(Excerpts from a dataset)
****

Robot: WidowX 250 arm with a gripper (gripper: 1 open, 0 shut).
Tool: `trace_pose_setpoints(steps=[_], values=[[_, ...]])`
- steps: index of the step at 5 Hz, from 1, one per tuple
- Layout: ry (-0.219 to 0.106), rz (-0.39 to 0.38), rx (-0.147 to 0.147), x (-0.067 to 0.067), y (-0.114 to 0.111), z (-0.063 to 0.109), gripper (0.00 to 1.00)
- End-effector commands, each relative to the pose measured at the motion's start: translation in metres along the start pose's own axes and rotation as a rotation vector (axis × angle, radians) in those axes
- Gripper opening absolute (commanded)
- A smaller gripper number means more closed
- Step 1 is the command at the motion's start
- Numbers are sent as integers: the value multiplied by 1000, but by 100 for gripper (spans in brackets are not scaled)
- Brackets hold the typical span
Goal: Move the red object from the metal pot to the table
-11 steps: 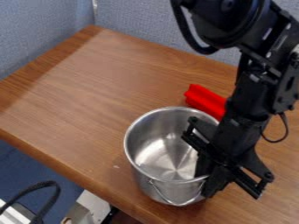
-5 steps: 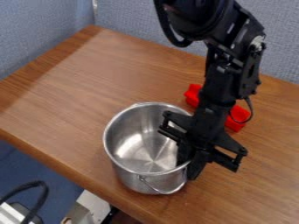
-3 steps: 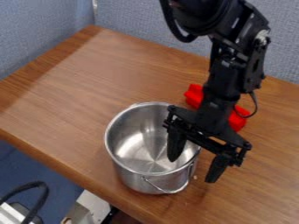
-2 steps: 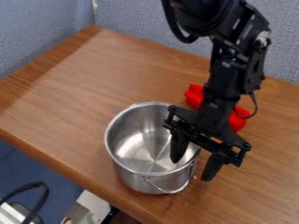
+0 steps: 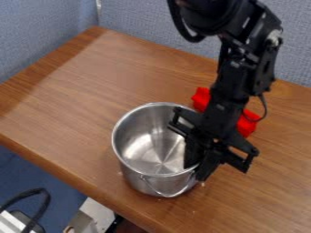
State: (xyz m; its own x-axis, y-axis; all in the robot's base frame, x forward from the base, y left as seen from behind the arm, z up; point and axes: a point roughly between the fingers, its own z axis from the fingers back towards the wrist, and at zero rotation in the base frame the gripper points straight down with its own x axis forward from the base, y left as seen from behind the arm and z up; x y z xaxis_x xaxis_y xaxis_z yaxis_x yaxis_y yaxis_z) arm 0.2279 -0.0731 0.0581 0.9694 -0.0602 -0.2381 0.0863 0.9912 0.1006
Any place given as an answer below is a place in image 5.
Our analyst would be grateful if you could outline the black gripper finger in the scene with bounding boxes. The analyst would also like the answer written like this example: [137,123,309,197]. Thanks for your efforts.
[183,137,205,168]
[197,149,223,182]

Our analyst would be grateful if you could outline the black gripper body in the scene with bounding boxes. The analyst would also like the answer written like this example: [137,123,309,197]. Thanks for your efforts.
[169,94,259,173]

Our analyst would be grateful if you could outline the metal pot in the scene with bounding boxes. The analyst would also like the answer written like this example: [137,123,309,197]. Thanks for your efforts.
[113,102,197,198]

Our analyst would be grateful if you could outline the red star-shaped block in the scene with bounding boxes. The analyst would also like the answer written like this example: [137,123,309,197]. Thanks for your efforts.
[191,87,261,138]

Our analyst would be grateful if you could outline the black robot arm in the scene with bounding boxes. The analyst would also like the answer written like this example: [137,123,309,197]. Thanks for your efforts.
[167,0,283,181]

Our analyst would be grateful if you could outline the white object under table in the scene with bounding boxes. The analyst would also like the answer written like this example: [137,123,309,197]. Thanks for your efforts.
[62,198,115,233]

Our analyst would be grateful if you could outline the black and white equipment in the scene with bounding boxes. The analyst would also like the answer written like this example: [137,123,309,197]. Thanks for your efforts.
[0,188,51,233]

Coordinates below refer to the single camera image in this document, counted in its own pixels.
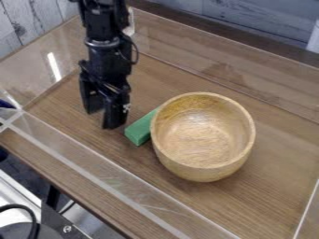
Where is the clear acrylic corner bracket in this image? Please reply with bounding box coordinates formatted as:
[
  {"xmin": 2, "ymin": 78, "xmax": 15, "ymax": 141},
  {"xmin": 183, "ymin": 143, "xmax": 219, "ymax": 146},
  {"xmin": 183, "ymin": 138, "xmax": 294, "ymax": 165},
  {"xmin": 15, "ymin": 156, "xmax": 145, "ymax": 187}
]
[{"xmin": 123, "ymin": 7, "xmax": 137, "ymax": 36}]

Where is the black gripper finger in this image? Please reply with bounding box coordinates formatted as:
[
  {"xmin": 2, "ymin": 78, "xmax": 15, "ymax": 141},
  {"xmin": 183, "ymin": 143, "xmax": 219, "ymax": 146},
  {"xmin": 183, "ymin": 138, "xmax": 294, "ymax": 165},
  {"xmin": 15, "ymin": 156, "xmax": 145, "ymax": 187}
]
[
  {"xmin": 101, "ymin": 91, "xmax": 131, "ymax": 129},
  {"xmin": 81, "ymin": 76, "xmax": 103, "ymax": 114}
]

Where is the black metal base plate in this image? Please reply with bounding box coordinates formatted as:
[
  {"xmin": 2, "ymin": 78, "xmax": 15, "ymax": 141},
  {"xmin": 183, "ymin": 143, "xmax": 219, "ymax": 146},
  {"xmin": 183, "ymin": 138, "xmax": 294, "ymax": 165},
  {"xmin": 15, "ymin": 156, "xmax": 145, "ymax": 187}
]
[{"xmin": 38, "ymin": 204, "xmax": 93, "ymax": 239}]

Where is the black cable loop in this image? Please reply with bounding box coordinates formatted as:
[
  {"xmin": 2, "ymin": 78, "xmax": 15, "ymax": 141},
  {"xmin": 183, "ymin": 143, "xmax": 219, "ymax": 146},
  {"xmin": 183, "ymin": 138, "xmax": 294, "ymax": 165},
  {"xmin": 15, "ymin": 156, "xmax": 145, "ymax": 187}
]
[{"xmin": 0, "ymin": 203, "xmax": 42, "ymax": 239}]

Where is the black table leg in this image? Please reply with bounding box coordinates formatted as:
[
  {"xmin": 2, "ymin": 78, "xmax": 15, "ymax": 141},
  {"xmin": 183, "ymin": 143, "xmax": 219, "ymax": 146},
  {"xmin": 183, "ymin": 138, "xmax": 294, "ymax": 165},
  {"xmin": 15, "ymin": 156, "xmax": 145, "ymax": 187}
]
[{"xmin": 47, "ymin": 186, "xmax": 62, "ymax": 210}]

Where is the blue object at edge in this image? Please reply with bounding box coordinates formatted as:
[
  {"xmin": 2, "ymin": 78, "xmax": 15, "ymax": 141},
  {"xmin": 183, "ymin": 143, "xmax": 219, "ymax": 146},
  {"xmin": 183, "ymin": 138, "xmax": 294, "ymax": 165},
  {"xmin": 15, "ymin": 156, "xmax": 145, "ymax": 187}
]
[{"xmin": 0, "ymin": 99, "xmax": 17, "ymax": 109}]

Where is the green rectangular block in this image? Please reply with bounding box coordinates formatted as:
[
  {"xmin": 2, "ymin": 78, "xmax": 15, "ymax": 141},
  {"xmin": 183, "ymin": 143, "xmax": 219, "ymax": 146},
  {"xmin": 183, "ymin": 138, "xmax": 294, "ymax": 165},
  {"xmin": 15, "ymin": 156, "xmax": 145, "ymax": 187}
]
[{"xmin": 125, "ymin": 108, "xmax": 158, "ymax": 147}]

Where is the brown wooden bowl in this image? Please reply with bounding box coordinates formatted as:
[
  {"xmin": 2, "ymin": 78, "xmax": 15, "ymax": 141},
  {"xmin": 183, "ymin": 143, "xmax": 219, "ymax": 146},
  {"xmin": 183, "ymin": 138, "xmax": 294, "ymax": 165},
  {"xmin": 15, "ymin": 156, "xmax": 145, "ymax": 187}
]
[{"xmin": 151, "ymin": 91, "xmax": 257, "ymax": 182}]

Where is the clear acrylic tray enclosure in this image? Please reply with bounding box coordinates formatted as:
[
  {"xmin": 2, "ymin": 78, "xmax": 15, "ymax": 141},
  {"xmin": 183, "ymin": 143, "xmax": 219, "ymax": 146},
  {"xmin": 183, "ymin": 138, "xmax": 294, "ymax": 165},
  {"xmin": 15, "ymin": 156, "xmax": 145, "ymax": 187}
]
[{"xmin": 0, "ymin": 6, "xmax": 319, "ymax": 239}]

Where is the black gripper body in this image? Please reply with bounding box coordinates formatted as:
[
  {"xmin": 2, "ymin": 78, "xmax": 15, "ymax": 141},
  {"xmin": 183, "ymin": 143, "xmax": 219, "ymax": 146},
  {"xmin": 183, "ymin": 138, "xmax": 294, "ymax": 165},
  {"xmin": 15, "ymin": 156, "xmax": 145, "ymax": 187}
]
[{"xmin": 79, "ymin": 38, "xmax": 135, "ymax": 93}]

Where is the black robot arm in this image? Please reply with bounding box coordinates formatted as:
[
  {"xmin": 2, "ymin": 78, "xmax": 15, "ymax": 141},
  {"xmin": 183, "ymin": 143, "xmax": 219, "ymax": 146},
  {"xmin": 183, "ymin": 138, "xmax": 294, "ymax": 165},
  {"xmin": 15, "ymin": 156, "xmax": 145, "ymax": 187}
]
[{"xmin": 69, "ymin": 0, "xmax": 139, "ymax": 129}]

****

INSTRUCTIONS FOR THE TASK: List all lines from the entries that include the word "below".

PROBLEM SOLUTION:
Any place given as an answer below is a place in image 5.
Coordinates below refer to the single camera image in this document, counted in its own pixels.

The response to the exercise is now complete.